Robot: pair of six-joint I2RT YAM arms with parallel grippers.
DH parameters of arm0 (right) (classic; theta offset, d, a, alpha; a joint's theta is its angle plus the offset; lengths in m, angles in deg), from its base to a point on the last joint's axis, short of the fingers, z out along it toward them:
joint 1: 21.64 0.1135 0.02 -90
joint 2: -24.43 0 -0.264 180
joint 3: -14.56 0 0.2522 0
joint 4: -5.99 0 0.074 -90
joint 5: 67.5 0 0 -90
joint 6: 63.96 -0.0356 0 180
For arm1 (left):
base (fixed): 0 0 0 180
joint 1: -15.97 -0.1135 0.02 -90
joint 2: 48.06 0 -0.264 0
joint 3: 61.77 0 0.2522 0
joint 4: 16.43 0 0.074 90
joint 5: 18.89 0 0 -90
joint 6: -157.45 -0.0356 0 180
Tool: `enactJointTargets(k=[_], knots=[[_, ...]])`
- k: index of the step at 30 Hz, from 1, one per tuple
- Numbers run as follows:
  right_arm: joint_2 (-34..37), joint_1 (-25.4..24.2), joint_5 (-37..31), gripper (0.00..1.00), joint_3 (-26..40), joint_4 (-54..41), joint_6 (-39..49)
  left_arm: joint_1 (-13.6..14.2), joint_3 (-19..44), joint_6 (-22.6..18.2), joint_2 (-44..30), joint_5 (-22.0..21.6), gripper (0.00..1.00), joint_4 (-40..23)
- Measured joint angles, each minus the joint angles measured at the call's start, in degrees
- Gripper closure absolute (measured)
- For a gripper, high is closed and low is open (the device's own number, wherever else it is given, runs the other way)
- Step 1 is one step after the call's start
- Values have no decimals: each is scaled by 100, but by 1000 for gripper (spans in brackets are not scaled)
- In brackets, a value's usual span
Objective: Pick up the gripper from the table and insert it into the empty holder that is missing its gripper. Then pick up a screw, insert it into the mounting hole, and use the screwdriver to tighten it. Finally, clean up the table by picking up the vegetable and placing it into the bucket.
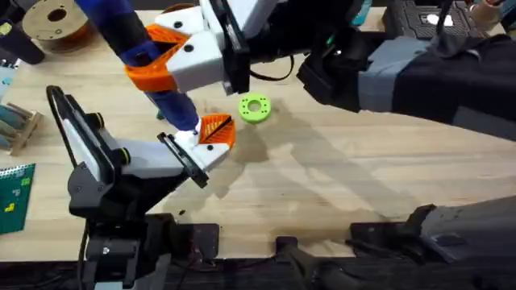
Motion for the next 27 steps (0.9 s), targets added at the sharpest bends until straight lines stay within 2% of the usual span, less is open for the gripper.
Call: enactJointTargets(k=[27], knots=[[0,0,-147,988,3,-184,20,0,0,2,0,0,995,0]])
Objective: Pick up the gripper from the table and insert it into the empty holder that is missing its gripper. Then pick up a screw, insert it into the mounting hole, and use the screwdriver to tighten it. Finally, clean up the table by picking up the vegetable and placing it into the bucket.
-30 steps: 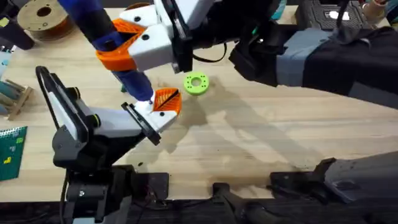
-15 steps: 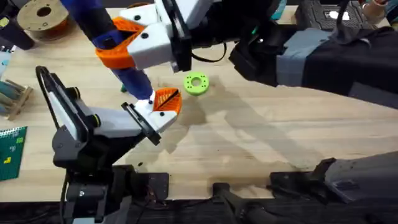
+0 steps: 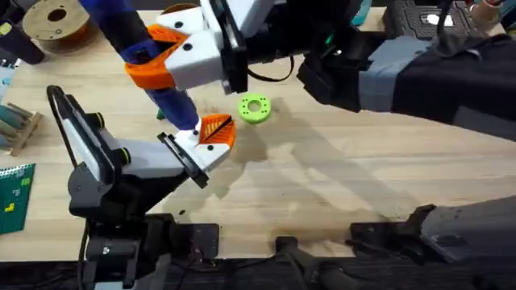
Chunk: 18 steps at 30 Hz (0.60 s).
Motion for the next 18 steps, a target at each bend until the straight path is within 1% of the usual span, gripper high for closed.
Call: enactJointTargets(k=[18], knots=[[0,0,-44,988,30,-105,4,0,0,1,0,4,995,0]])
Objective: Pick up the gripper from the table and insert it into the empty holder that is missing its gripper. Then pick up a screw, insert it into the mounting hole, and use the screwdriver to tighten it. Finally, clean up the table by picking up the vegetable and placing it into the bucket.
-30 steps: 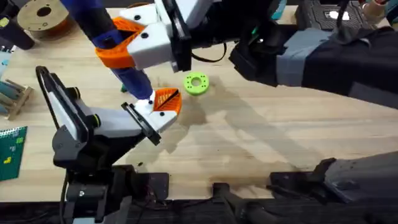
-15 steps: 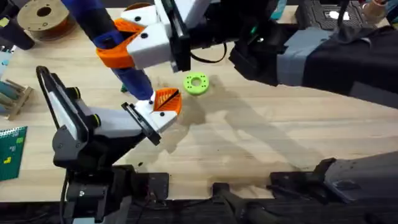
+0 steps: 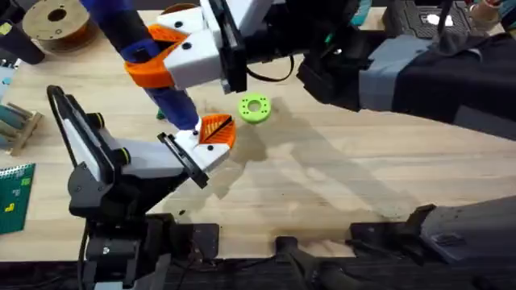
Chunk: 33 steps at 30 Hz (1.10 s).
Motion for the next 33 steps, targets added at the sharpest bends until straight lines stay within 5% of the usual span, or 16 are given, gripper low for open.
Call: enactJointTargets(k=[25,33], knots=[[0,0,18,988,570,224,-107,-1,0,-1,0,0,995,0],[0,-135,110,988,1293,-2120,-76,-1,0,-1,0,0,995,0]])
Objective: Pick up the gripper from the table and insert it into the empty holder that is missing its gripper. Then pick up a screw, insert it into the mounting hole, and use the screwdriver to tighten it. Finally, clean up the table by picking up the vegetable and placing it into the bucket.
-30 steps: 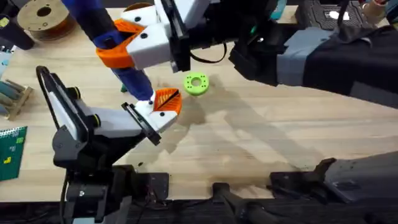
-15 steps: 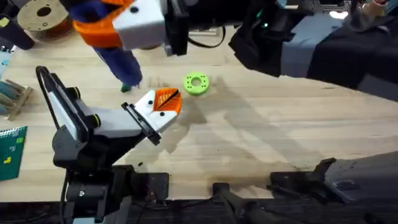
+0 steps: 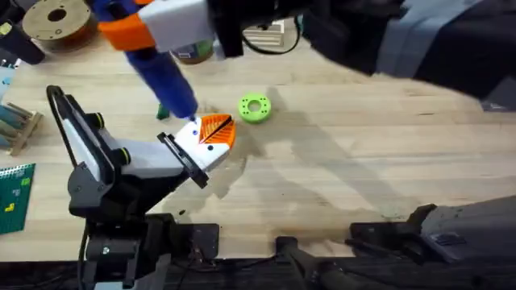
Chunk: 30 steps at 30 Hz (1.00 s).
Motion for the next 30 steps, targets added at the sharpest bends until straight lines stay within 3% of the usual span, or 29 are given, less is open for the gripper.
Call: enactJointTargets(k=[14,19,24,30], knots=[[0,-1324,-367,988,982,-3566,506,2,0,0,0,0,995,0],[0,-1784,-1322,988,1247,-5577,1316,2,0,-1,0,0,995,0],[0,-2117,-2448,988,1641,-6991,2560,0,0,-2,0,0,995,0],[0,-2504,-3496,988,1837,-7610,4034,0,0,0,0,0,995,0]])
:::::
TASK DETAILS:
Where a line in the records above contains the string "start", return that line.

TASK ANSWER:
- Measured joint angles, each minus the joint angles measured at the call's start, in degrees
- Step 1 is one step after the call's start

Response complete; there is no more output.